-- Opening Marker --

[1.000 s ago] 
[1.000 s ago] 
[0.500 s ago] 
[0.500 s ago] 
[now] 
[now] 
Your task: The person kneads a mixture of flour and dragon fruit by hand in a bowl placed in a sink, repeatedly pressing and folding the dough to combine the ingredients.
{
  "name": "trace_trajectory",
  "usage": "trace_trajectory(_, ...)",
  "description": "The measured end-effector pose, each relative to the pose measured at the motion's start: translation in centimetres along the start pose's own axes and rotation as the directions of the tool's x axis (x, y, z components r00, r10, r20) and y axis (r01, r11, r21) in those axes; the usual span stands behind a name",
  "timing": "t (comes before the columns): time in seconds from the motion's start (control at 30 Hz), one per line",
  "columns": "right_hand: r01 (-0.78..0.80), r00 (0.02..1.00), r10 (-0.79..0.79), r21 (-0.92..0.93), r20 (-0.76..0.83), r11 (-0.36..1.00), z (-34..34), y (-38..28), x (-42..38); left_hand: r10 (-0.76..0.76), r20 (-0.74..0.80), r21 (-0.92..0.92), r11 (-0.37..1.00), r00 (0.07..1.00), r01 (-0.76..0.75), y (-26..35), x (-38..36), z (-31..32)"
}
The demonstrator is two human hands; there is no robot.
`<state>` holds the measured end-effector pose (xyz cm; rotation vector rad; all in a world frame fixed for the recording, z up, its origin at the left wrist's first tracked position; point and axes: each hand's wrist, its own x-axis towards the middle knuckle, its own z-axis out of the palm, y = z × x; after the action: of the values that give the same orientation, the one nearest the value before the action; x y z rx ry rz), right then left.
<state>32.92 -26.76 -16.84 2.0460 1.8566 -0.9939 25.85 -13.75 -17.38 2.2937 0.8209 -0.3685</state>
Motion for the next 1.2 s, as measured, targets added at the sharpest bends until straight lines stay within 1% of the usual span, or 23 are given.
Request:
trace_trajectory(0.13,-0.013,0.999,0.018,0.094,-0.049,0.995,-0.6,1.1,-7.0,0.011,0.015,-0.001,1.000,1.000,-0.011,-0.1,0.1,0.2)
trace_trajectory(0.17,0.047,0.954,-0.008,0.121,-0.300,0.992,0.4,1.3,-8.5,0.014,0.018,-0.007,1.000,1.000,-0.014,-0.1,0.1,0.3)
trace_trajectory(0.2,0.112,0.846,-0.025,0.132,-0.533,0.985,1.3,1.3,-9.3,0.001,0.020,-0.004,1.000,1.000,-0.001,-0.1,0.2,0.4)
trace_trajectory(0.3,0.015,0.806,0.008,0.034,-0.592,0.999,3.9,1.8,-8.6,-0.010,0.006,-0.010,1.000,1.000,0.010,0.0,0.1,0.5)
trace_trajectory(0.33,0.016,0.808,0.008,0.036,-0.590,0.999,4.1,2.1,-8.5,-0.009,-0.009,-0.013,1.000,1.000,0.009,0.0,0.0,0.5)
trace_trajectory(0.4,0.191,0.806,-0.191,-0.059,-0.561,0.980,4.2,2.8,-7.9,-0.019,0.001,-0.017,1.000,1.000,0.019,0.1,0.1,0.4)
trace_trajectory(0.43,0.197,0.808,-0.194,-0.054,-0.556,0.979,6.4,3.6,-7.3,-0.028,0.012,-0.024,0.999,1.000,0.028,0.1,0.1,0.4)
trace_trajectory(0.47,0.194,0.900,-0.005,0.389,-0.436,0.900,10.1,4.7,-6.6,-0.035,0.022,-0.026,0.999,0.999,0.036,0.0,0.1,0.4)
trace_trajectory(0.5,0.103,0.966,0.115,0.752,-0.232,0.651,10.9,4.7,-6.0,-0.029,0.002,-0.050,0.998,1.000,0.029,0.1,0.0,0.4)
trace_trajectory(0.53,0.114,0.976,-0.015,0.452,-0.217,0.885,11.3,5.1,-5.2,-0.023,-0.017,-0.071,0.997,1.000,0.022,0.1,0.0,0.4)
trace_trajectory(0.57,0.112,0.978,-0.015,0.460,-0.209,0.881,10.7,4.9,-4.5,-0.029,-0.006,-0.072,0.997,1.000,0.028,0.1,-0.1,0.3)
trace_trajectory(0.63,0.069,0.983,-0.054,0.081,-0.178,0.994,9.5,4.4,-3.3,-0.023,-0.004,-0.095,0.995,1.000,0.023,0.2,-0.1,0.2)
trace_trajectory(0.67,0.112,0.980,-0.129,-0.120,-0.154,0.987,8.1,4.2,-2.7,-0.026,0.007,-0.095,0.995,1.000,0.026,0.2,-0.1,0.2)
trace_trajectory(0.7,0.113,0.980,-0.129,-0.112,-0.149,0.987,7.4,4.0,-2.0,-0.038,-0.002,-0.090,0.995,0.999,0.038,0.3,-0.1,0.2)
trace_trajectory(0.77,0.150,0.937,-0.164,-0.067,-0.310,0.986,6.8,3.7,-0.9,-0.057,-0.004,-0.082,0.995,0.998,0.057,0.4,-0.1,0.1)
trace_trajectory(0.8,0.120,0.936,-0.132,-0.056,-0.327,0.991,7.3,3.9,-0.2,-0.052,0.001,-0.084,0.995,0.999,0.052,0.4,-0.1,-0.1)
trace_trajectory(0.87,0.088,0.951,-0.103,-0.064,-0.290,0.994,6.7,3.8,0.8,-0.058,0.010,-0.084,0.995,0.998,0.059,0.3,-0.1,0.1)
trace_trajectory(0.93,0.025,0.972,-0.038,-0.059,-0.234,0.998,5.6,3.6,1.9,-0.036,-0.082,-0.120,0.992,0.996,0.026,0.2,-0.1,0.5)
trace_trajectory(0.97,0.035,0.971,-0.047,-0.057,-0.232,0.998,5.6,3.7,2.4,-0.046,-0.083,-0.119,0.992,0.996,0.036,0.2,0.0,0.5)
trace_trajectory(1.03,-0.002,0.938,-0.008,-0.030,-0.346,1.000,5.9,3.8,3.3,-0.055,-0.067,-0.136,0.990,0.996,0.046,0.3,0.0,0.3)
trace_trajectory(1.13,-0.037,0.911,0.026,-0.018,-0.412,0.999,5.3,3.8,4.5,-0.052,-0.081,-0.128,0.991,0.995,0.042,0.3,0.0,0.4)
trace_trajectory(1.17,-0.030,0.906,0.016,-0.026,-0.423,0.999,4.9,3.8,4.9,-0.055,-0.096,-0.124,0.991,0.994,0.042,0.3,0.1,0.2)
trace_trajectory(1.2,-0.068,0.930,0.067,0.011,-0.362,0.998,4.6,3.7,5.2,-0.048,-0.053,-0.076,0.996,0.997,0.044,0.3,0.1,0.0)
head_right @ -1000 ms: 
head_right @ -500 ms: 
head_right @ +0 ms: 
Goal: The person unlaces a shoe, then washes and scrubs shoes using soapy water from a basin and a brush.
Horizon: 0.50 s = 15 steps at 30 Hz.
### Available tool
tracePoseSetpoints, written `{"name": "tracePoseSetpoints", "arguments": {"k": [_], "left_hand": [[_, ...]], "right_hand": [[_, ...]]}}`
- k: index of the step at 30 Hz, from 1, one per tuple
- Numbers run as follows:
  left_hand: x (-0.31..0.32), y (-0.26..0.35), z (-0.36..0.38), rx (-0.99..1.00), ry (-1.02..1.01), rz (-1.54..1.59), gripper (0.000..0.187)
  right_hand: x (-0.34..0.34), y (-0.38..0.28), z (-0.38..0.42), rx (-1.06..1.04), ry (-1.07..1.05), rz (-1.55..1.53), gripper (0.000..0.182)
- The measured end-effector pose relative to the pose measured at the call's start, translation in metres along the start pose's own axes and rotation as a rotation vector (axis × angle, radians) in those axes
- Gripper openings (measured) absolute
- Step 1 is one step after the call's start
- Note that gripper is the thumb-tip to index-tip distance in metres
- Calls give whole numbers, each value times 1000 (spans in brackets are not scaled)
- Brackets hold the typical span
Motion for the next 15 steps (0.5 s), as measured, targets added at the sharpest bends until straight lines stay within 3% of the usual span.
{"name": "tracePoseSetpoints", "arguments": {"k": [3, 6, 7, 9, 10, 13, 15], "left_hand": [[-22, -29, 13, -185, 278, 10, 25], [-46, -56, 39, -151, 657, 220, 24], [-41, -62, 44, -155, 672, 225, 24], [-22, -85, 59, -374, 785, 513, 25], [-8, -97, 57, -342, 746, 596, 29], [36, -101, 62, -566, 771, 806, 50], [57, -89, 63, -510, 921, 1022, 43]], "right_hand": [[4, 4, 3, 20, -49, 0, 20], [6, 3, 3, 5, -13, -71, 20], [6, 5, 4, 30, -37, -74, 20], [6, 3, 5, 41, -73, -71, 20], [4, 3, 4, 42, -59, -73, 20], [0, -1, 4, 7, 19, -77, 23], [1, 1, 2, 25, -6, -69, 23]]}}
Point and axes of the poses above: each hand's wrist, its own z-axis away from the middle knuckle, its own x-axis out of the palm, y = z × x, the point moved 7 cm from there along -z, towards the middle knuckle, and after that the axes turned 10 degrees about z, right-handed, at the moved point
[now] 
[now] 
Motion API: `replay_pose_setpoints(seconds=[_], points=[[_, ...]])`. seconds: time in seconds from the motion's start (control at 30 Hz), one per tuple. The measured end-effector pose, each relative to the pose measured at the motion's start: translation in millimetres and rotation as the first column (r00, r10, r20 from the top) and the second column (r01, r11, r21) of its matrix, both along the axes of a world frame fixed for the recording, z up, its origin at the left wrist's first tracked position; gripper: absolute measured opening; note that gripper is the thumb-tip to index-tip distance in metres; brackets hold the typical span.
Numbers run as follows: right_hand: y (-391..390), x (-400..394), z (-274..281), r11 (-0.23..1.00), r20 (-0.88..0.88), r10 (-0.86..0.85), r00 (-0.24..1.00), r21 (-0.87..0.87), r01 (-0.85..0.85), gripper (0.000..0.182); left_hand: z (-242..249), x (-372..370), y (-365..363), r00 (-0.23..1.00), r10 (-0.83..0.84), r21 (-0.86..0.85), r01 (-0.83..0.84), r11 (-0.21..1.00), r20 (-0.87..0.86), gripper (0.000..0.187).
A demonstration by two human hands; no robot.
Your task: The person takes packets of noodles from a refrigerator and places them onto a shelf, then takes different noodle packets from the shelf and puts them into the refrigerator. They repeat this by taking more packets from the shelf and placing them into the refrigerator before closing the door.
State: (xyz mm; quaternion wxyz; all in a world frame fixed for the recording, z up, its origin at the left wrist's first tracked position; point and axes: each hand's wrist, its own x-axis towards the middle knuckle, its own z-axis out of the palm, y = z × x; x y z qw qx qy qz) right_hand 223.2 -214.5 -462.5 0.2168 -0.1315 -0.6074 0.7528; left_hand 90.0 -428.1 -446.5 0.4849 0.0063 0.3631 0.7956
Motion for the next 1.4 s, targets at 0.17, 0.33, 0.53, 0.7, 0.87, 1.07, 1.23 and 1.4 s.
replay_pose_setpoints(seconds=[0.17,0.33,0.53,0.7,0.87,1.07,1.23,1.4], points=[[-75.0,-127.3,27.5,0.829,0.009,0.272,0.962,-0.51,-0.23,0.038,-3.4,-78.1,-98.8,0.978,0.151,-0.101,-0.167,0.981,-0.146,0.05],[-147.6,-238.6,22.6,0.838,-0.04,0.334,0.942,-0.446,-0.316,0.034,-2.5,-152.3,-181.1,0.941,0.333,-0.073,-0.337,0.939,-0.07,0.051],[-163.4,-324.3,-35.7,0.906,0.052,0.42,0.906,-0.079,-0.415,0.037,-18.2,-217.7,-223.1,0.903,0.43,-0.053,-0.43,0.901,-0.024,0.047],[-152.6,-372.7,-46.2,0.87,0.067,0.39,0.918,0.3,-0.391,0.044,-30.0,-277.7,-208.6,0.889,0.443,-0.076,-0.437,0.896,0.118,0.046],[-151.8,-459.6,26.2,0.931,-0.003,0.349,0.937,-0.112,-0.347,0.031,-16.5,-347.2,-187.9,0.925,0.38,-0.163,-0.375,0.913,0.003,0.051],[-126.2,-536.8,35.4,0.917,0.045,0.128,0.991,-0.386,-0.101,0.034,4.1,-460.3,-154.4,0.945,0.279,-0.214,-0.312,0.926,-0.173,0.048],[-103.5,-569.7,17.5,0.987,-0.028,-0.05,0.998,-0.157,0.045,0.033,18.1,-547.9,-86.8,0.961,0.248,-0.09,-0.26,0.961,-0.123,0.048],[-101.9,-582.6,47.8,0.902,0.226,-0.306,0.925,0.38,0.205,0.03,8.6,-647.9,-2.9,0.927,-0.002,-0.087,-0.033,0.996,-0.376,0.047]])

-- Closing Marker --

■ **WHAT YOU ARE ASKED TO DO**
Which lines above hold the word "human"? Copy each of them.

■ **RESULT OF THIS TASK**
The demonstrator is two human hands; there is no robot.
A demonstration by two human hands; no robot.

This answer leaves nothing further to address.